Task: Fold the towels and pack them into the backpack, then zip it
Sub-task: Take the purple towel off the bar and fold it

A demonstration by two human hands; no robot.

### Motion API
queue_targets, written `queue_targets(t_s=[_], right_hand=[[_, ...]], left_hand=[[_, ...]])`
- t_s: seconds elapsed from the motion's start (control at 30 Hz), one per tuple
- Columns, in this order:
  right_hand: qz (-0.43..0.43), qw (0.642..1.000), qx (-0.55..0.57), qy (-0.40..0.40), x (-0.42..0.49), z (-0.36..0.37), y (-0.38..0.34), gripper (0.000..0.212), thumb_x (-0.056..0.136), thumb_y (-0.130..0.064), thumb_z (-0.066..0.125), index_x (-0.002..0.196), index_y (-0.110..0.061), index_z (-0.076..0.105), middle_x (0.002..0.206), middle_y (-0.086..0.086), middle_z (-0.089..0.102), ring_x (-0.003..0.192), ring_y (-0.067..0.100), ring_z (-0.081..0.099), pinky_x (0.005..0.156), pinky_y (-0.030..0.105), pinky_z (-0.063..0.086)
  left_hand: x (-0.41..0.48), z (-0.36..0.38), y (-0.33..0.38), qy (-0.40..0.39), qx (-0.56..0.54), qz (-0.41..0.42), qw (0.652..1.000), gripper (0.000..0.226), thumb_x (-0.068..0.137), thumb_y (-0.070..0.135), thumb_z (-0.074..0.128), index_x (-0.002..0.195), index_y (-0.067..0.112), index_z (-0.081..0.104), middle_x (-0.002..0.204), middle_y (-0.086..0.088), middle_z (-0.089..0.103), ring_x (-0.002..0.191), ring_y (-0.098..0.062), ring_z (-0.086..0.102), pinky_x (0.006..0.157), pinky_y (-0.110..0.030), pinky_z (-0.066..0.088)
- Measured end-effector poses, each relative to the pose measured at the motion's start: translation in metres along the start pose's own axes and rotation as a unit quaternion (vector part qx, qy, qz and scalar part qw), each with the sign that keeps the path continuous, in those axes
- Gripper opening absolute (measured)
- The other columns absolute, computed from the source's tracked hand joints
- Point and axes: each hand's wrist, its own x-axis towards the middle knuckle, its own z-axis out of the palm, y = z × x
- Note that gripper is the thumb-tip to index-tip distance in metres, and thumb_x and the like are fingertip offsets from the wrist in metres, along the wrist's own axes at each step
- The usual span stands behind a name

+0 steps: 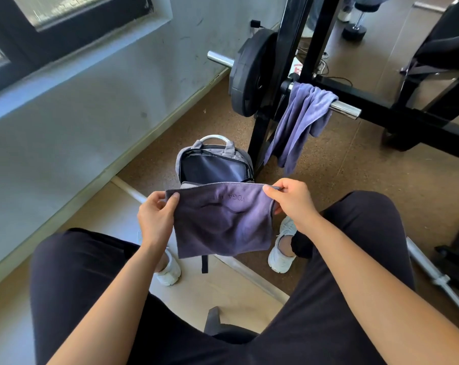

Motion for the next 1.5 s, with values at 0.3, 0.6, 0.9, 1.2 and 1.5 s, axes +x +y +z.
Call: queue_targets(t_s=[0.3,0.6,0.9,1.2,1.5], right_hand=[[0.014,0.985,0.098,-0.144,-0.018,0.022,-0.014,0.014,0.094,-0.009,0.069,0.080,-0.011,0.066,0.069,0.009,0.058,0.058,0.013,0.056,0.050,0.022,0.049],[0.029,0.968,0.142,-0.203,-0.031,0.051,-0.016,0.002,0.094,-0.005,0.068,0.095,-0.004,0.067,0.074,0.010,0.064,0.065,0.019,0.062,0.062,0.031,0.058],[0.045,0.955,0.190,-0.224,-0.035,0.052,-0.024,0.023,0.096,0.012,0.050,0.090,-0.003,0.066,0.078,0.016,0.070,0.072,0.030,0.073,0.070,0.040,0.064],[-0.148,0.979,-0.027,-0.134,-0.032,0.044,-0.026,0.035,0.085,-0.004,0.076,0.115,-0.012,0.060,0.081,0.008,0.055,0.059,0.026,0.063,0.060,0.033,0.059],[-0.183,0.936,-0.145,-0.263,-0.034,0.041,-0.031,0.037,0.087,0.000,0.070,0.120,-0.017,0.066,0.103,-0.009,0.062,0.075,-0.001,0.067,0.063,0.010,0.050]], left_hand=[[-0.029,0.024,0.010,-0.210,-0.051,0.071,0.974,0.033,0.081,0.036,0.078,0.074,0.011,0.058,0.066,-0.001,0.054,0.066,-0.017,0.051,0.065,-0.037,0.043],[-0.047,0.043,0.015,-0.197,-0.020,0.143,0.970,0.022,0.082,0.040,0.078,0.073,0.026,0.064,0.063,0.012,0.062,0.059,-0.006,0.053,0.059,-0.029,0.046],[-0.054,0.042,0.025,-0.258,-0.109,0.088,0.956,0.008,0.088,0.020,0.067,0.093,0.014,0.069,0.080,0.004,0.073,0.076,-0.013,0.067,0.070,-0.028,0.054],[-0.051,0.043,0.022,-0.271,-0.090,0.112,0.952,0.017,0.093,0.002,0.072,0.090,0.018,0.072,0.081,0.001,0.075,0.076,-0.010,0.068,0.071,-0.026,0.053],[-0.047,0.034,0.027,-0.287,-0.036,0.171,0.942,0.014,0.089,0.007,0.078,0.101,0.014,0.081,0.090,0.001,0.079,0.082,-0.006,0.070,0.078,-0.024,0.055]])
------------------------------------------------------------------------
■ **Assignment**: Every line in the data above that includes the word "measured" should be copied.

■ **Expected answer**:
- Measured end-effector poses, each relative to the pose measured at the motion's start: translation in metres along the start pose's own axes and rotation as a unit quaternion (vector part qx, qy, qz and scalar part qw), each with the sign that keeps the path continuous, in those axes
- Gripper opening absolute (measured)

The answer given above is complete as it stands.